#### What is expected
The required result is an exact copy of the lines beginning at the line that contains "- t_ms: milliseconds" and ending at the last line of the material below.
########################################
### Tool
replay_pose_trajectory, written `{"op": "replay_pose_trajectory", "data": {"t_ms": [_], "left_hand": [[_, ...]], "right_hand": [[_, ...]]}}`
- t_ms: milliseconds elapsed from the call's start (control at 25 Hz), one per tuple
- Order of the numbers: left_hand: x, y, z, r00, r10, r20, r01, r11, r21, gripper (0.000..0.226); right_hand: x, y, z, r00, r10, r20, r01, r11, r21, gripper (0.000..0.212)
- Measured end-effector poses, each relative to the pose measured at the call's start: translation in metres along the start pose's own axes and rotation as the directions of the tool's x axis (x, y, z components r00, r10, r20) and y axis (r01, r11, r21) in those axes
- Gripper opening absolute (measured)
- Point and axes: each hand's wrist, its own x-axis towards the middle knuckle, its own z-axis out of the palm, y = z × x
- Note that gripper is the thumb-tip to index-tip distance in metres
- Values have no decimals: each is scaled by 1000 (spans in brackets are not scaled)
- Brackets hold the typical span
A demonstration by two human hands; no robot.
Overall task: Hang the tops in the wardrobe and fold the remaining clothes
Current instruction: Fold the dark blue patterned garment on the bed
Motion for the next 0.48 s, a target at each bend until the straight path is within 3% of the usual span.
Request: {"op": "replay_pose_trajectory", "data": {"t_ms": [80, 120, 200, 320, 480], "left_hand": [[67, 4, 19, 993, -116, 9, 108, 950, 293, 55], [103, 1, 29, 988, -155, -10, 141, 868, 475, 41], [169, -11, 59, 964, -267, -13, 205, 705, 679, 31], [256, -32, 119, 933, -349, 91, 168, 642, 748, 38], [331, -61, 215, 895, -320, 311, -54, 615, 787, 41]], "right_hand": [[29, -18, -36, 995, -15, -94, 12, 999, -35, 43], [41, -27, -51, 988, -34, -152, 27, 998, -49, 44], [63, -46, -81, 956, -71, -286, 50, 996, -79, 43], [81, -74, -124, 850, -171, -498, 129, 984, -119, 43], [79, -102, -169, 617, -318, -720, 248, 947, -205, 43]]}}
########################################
#### Solution
- t_ms: milliseconds elapsed from the call's start (control at 25 Hz), one per tuple
- Order of the numbers: left_hand: x, y, z, r00, r10, r20, r01, r11, r21, gripper (0.000..0.226); right_hand: x, y, z, r00, r10, r20, r01, r11, r21, gripper (0.000..0.212)
- Measured end-effector poses, each relative to the pose measured at the call's start: translation in metres along the start pose's own axes and rotation as the directions of the tool's x axis (x, y, z components r00, r10, r20) and y axis (r01, r11, r21) in those axes
- Gripper opening absolute (measured)
- Point and axes: each hand's wrist, its own x-axis towards the middle knuckle, its own z-axis out of the palm, y = z × x
- Note that gripper is the thumb-tip to index-tip distance in metres
- Values have no decimals: each is scaled by 1000 (spans in brackets are not scaled)
- Brackets hold the typical span
A demonstration by two human hands; no robot.
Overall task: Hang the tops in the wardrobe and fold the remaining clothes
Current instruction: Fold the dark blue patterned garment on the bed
Motion for the next 0.48 s, a target at each bend until the straight path is within 3% of the usual span.
Request: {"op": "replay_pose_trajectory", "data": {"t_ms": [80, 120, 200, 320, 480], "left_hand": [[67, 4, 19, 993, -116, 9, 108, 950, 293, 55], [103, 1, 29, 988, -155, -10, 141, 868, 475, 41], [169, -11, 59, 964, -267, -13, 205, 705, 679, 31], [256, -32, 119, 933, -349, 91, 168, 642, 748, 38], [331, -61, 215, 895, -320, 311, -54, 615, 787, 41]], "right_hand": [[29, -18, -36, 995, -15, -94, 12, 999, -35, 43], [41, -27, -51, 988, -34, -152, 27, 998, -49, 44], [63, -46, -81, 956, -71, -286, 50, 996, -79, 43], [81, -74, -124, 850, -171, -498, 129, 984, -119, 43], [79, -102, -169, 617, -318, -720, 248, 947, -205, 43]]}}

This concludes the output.